O Brasil encurtou a distância para os países ricos em 20 anos — mas quatro de cada cinco pontos dessa aproximação em Matemática vieram da queda da OCDE, não do avanço brasileiro. A leitura completa dos dados oficiais do Inep, área por área.

O Brasil encurtou a distância para os países ricos em 20 anos — mas quatro de cada cinco pontos dessa aproximação em Matemática vieram da queda da OCDE, não do avanço brasileiro. A leitura completa dos dados oficiais do Inep, área por área.
O resultado do Pisa 2025, divulgado pela OCDE e pelo Inep em 8 de setembro de 2026, permite duas manchetes verdadeiras e opostas. A primeira: o Brasil está entre os dez países que mais avançaram em proficiência desde 2006. A segunda: em Matemática, a nota de 2025 é a pior desde 2006 e está estatisticamente abaixo da de 2012.
As duas saíram no mesmo dia, e as duas estão certas. Este texto usa a apresentação oficial do Inep — não o resumo da imprensa — para separar o que de fato avançou, o que ficou parado e o que recuou, área por área.
Antes de qualquer número, a chave de leitura que resolve a contradição: a distância entre o Brasil e os países ricos encurtou muito mais porque eles caíram do que porque nós subimos.
Quais foram as notas do Brasil no Pisa 2025?
O Brasil fez 408 pontos em Leitura, 377 em Matemática e 409 em Ciências. As médias da OCDE foram 466, 469 e 486.
A tabela abaixo é a série completa, como o Inep a publicou. É ela que sustenta todo o resto do texto.
| Ano | Leitura OCDE | Leitura Brasil | Dif. | Mat. OCDE | Mat. Brasil | Dif. | Ciên. OCDE | Ciên. Brasil | Dif. |
|---|---|---|---|---|---|---|---|---|---|
| 2000 | 500 | 396 | 104 | — | — | — | — | — | — |
| 2003 | 497 | 403 | 94 | 502 | 356 | 146 | — | — | — |
| 2006 | 495 | 393 | 102 | 501 | 370 | 131 | 503 | 390 | 113 |
| 2009 | 499 | 412 | 87 | 502 | 386 | 116 | 506 | 405 | 101 |
| 2012 | 501 | 407 | 94 | 499 | 389 | 110 | 505 | 402 | 103 |
| 2015 | 497 | 407 | 90 | 496 | 377 | 119 | 497 | 401 | 96 |
| 2018 | 493 | 413 | 80 | 496 | 384 | 112 | 493 | 404 | 89 |
| 2022 | 482 | 410 | 72 | 480 | 379 | 101 | 491 | 403 | 88 |
| 2025 | 466 | 408 | 58 | 469 | 377 | 92 | 486 | 409 | 77 |
| Variação 2006 → 2025 | −30 | +15 | −44 | −32 | +7 | −39 | −17 | +18 | −36 |
Duas leituras saltam da última linha. A distância caiu nas três áreas, o que é real. E a coluna do Brasil mostra por que a comemoração precisa de ressalva: +15, +7 e +18 pontos em vinte anos — contra quedas de 30, 32 e 17 pontos do outro lado.

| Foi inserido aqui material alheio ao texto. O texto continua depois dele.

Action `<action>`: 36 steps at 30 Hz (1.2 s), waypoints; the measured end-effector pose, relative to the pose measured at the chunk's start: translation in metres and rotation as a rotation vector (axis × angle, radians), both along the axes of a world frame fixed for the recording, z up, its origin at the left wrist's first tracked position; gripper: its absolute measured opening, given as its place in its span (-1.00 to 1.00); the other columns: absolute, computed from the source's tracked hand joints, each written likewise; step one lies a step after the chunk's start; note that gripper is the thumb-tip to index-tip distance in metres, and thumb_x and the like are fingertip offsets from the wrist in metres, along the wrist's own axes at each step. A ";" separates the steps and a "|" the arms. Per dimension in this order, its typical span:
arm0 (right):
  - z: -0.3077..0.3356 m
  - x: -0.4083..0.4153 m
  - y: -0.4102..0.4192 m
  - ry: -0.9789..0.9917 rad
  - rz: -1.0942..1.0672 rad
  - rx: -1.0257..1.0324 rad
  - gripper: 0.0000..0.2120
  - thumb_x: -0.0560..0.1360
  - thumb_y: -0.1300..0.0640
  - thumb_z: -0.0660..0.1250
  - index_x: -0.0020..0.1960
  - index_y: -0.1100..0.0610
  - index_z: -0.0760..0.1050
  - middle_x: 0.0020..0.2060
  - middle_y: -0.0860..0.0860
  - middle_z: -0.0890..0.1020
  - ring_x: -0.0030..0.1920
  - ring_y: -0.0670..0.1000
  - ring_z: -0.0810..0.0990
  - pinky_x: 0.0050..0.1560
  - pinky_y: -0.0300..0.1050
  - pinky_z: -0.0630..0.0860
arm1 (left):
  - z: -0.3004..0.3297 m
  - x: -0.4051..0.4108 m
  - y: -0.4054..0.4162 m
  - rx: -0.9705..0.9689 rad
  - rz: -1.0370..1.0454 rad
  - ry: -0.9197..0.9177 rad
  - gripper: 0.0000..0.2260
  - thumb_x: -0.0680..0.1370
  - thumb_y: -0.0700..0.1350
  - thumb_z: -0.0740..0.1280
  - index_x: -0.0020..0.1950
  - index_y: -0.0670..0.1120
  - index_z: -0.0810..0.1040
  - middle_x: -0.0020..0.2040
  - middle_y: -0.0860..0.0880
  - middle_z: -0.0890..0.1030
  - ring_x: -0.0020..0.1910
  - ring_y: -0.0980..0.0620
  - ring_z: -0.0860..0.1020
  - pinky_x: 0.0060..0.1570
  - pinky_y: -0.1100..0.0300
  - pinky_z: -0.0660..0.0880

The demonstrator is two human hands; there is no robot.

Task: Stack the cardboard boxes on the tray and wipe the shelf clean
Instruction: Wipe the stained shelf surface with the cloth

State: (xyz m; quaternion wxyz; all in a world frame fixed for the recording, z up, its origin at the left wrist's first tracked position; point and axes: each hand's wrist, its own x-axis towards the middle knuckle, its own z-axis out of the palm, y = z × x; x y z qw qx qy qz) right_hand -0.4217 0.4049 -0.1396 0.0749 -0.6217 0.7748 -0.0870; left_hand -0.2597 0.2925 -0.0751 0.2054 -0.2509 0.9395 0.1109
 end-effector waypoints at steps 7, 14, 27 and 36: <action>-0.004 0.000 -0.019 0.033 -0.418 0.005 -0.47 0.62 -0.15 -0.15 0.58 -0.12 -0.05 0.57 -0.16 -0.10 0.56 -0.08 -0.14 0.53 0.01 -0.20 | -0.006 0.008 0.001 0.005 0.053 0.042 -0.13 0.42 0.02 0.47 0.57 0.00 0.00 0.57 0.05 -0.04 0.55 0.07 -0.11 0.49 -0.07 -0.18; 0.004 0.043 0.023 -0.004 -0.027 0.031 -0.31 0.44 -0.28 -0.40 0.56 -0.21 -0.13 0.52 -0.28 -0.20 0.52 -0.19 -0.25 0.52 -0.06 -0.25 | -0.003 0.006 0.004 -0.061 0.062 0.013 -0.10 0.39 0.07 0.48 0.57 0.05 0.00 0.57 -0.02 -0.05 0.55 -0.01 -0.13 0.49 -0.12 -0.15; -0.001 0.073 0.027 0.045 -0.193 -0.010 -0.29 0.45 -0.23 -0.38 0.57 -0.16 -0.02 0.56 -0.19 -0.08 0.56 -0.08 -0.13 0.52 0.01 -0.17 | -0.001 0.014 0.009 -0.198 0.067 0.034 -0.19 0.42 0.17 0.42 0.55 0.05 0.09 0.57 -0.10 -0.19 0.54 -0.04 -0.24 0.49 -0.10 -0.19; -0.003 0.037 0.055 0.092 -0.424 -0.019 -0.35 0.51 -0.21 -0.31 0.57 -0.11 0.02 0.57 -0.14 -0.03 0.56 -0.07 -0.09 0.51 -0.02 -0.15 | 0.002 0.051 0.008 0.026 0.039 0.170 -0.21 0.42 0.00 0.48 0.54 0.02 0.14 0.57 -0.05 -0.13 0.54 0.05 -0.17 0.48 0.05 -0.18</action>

O detalhe técnico que muda tudo está nos pontos do gráfico. O Inep marca com ponto cheio as edições cuja média é estatisticamente diferente da de 2025, e com ponto vazado aquelas em que a diferença cabe dentro da margem de erro. Traduzindo: ponto vazado significa “empate técnico com 2025”.
Nas três áreas, tudo o que veio de 2009 em diante é ponto vazado. O Brasil não se move de forma estatisticamente comprovável há dezesseis anos.
Do outro lado da comparação, a própria OCDE registrou o que a linha cinza do gráfico mostra: a edição de 2025 marcou a menor média já observada pela organização nas três áreas principais desde que o Pisa existe.
Em que posição o Brasil ficou no ranking do Pisa 2025?
O Brasil ficou em 71º lugar em Matemática, 67º em Ciências e 52º em Leitura, entre 89 países e economias avaliados em cada área.
Uma ressalva de método, porque ela importa: essas posições não estão na apresentação do Inep, que divulga médias e séries, não ranking. Elas vêm das tabelas internacionais da OCDE e foram conferidas em duas fontes independentes que trazem a mesma base de 89 países nas três áreas.
Feita a ressalva, vale separar de vez as duas posições que a cobertura do dia misturou:
| O que a posição mede | Leitura | Matemática | Ciências |
|---|---|---|---|
| Desempenho em 2025, entre 89 países e economias | 52º | 71º | 67º |
| Crescimento 2006–2025, entre mais de 50 países | 7º | 7º | 8º |
São perguntas diferentes. A primeira é “onde o Brasil está”; a segunda, “quanto o Brasil andou”. Quem lê só a segunda conclui que o país vai bem; quem lê só a primeira conclui que nada mudou. As duas linhas juntas dizem a verdade: o Brasil andou mais que quase todo mundo e continua quase no fim da fila — porque partiu de muito atrás e porque a maior parte da fila andou para trás.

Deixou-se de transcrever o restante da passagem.